>>>
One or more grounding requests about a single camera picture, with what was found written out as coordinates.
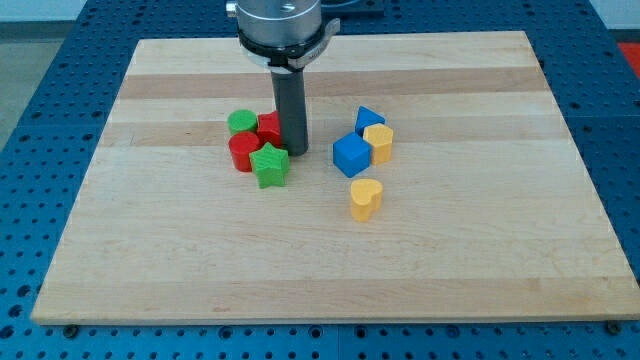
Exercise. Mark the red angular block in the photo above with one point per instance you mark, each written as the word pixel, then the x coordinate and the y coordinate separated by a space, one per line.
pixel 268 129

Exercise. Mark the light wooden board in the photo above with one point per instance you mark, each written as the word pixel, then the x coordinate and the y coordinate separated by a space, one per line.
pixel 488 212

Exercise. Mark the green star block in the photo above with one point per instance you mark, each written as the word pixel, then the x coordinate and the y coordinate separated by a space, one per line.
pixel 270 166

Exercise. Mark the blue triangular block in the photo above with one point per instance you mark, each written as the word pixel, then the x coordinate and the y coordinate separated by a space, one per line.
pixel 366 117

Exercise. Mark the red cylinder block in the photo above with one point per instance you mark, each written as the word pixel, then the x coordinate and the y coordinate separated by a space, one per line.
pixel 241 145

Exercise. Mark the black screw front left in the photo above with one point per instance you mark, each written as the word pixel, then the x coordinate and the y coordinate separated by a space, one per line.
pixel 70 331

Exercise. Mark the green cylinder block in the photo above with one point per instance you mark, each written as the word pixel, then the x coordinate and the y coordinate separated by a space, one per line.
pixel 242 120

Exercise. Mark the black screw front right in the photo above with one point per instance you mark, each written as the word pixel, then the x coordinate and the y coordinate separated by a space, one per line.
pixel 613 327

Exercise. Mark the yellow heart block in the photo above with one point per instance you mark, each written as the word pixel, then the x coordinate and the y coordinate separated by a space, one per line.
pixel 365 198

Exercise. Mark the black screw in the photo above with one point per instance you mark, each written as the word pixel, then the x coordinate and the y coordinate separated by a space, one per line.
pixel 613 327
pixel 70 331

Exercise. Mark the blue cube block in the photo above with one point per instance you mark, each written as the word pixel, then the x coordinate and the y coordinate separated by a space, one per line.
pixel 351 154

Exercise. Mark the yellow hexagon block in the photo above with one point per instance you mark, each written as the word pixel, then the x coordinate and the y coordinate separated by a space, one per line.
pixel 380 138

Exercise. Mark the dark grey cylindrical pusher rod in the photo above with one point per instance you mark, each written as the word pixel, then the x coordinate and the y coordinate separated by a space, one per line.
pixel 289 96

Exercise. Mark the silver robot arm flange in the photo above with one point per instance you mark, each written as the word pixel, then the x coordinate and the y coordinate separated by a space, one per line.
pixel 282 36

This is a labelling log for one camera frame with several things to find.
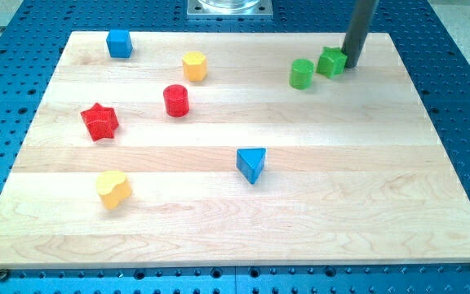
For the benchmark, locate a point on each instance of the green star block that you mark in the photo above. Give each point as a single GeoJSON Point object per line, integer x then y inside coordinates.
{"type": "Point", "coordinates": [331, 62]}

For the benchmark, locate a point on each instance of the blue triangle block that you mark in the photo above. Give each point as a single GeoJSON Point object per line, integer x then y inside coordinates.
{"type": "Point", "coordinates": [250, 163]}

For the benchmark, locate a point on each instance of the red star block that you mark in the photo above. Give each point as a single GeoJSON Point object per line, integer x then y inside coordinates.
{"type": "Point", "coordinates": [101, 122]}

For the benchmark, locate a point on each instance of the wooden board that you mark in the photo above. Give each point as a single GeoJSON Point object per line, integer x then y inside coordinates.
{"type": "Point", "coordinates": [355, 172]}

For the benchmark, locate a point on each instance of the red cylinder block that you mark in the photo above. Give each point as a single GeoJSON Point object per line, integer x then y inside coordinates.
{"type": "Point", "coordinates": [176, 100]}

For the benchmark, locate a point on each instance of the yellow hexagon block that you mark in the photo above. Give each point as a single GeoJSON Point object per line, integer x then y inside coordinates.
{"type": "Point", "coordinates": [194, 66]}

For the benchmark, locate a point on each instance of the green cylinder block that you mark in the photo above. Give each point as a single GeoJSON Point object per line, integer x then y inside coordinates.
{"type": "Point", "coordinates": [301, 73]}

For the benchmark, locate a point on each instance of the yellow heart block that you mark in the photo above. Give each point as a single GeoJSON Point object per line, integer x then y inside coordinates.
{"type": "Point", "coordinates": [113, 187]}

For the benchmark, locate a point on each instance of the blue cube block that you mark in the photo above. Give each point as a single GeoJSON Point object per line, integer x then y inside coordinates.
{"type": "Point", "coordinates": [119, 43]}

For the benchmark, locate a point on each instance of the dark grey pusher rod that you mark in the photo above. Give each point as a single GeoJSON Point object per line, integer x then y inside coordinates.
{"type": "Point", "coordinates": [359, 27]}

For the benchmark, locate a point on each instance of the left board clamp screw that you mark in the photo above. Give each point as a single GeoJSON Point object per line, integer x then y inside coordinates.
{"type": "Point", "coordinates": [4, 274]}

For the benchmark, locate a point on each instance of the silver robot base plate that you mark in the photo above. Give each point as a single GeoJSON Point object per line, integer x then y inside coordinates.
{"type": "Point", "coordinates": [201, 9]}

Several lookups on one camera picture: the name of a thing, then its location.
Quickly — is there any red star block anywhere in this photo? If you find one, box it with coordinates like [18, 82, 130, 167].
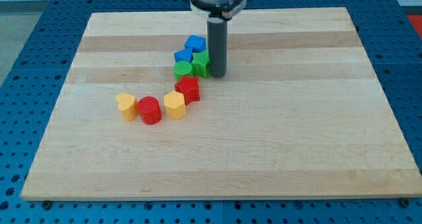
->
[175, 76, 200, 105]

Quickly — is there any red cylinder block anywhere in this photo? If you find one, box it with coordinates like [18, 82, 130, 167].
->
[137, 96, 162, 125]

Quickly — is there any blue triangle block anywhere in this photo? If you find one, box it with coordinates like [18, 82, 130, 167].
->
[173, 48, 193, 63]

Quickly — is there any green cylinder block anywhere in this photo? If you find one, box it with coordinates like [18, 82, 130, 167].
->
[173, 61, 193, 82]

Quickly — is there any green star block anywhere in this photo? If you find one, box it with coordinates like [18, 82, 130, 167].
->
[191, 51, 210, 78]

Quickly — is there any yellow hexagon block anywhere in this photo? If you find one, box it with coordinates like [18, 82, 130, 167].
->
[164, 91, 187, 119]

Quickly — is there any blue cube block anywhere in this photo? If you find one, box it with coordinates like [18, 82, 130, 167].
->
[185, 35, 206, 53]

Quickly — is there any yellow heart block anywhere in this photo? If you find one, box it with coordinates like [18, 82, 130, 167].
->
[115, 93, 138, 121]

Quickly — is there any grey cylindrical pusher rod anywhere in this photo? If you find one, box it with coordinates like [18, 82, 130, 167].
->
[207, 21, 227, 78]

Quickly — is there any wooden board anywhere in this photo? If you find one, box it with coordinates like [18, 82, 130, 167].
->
<<<
▶ [ASSIGNMENT]:
Could you write the entries out again exactly, without their pictures?

▶ [TASK RESULT]:
One or more grounding requests about a single camera picture, with what was found written out as coordinates.
Exercise. Mark the red angular block in the photo above with one point per instance you mark, each written as the word pixel, then the x coordinate and the y coordinate separated by a space, one per line.
pixel 268 129

Exercise. Mark the light wooden board in the photo above with one point per instance you mark, each written as the word pixel, then the x coordinate and the y coordinate separated by a space, one per line.
pixel 488 212

Exercise. Mark the green star block in the photo above with one point per instance you mark, each written as the word pixel, then the x coordinate and the y coordinate separated by a space, one per line.
pixel 270 166

Exercise. Mark the blue triangular block in the photo above with one point per instance you mark, each written as the word pixel, then the x coordinate and the y coordinate separated by a space, one per line.
pixel 366 117

Exercise. Mark the red cylinder block in the photo above with one point per instance you mark, each written as the word pixel, then the x coordinate and the y coordinate separated by a space, one per line.
pixel 241 145

Exercise. Mark the black screw front left in the photo above with one point per instance you mark, each written as the word pixel, then the x coordinate and the y coordinate separated by a space, one per line.
pixel 70 331

Exercise. Mark the green cylinder block in the photo above with one point per instance you mark, each written as the word pixel, then the x coordinate and the y coordinate separated by a space, one per line.
pixel 242 120

Exercise. Mark the black screw front right in the photo above with one point per instance you mark, each written as the word pixel, then the x coordinate and the y coordinate separated by a space, one per line.
pixel 613 327

Exercise. Mark the yellow heart block in the photo above with one point per instance you mark, each written as the word pixel, then the x coordinate and the y coordinate separated by a space, one per line.
pixel 365 198

Exercise. Mark the black screw in the photo above with one point per instance you mark, each written as the word pixel, then the x coordinate and the y coordinate separated by a space, one per line.
pixel 613 327
pixel 70 331

Exercise. Mark the blue cube block in the photo above with one point per instance you mark, each written as the word pixel, then the x coordinate and the y coordinate separated by a space, one per line.
pixel 351 154

Exercise. Mark the yellow hexagon block in the photo above with one point per instance you mark, each written as the word pixel, then the x coordinate and the y coordinate separated by a space, one per line.
pixel 380 138

Exercise. Mark the dark grey cylindrical pusher rod in the photo above with one point per instance you mark, each written as the word pixel, then the x coordinate and the y coordinate separated by a space, one per line.
pixel 289 96

Exercise. Mark the silver robot arm flange in the photo above with one point per instance you mark, each written as the word pixel, then the x coordinate and the y coordinate separated by a space, one per line.
pixel 282 36

This is a labelling log for one camera frame with several things to find.
For the benchmark, locate a point on each instance of the green star block that you mark in the photo above. Give each point as a single GeoJSON Point object per line, integer x then y inside coordinates.
{"type": "Point", "coordinates": [331, 62]}

For the benchmark, locate a point on each instance of the blue triangle block that you mark in the photo above. Give each point as a single GeoJSON Point object per line, integer x then y inside coordinates.
{"type": "Point", "coordinates": [250, 163]}

For the benchmark, locate a point on each instance of the red star block that you mark in the photo above. Give each point as a single GeoJSON Point object per line, integer x then y inside coordinates.
{"type": "Point", "coordinates": [101, 122]}

For the benchmark, locate a point on each instance of the wooden board that you mark in the photo above. Give each point as a single GeoJSON Point object per line, integer x then y inside coordinates.
{"type": "Point", "coordinates": [355, 172]}

For the benchmark, locate a point on each instance of the red cylinder block that you mark in the photo above. Give each point as a single GeoJSON Point object per line, integer x then y inside coordinates.
{"type": "Point", "coordinates": [176, 100]}

For the benchmark, locate a point on each instance of the yellow hexagon block that you mark in the photo above. Give each point as a single GeoJSON Point object per line, integer x then y inside coordinates.
{"type": "Point", "coordinates": [194, 66]}

For the benchmark, locate a point on each instance of the green cylinder block that you mark in the photo above. Give each point as a single GeoJSON Point object per line, integer x then y inside coordinates.
{"type": "Point", "coordinates": [301, 73]}

For the benchmark, locate a point on each instance of the yellow heart block that you mark in the photo above. Give each point as a single GeoJSON Point object per line, integer x then y inside coordinates.
{"type": "Point", "coordinates": [113, 187]}

For the benchmark, locate a point on each instance of the blue cube block that you mark in the photo above. Give each point as a single GeoJSON Point object per line, integer x then y inside coordinates.
{"type": "Point", "coordinates": [119, 43]}

For the benchmark, locate a point on each instance of the dark grey pusher rod that you mark in the photo above. Give each point as a single GeoJSON Point object per line, integer x then y inside coordinates.
{"type": "Point", "coordinates": [359, 27]}

For the benchmark, locate a point on each instance of the left board clamp screw that you mark in the photo above. Give each point as a single GeoJSON Point object per line, integer x then y inside coordinates.
{"type": "Point", "coordinates": [4, 274]}

For the benchmark, locate a point on each instance of the silver robot base plate that you mark in the photo above. Give each point as a single GeoJSON Point object per line, integer x then y inside coordinates.
{"type": "Point", "coordinates": [201, 9]}

Several lookups on one camera picture: the name of a thing, then its location.
Quickly — is there any red star block anywhere in this photo? If you find one, box it with coordinates like [18, 82, 130, 167].
->
[175, 76, 200, 105]

Quickly — is there any red cylinder block anywhere in this photo? If you find one, box it with coordinates like [18, 82, 130, 167].
->
[137, 96, 162, 125]

Quickly — is there any blue triangle block anywhere in this photo? If you find one, box it with coordinates like [18, 82, 130, 167].
->
[173, 48, 193, 63]

Quickly — is there any green cylinder block anywhere in this photo? If you find one, box it with coordinates like [18, 82, 130, 167].
->
[173, 61, 193, 82]

Quickly — is there any green star block anywhere in this photo? If you find one, box it with coordinates like [18, 82, 130, 167].
->
[191, 51, 210, 78]

Quickly — is there any yellow hexagon block anywhere in this photo? If you find one, box it with coordinates like [18, 82, 130, 167].
->
[164, 91, 187, 119]

Quickly — is there any blue cube block anywhere in this photo? If you find one, box it with coordinates like [18, 82, 130, 167].
->
[185, 35, 206, 53]

Quickly — is there any yellow heart block anywhere in this photo? If you find one, box it with coordinates like [18, 82, 130, 167].
->
[115, 93, 138, 121]

Quickly — is there any grey cylindrical pusher rod anywhere in this photo? If you find one, box it with coordinates like [18, 82, 130, 167].
->
[207, 21, 227, 78]

Quickly — is there any wooden board anywhere in this photo? If you find one, box it with coordinates like [18, 82, 130, 167].
->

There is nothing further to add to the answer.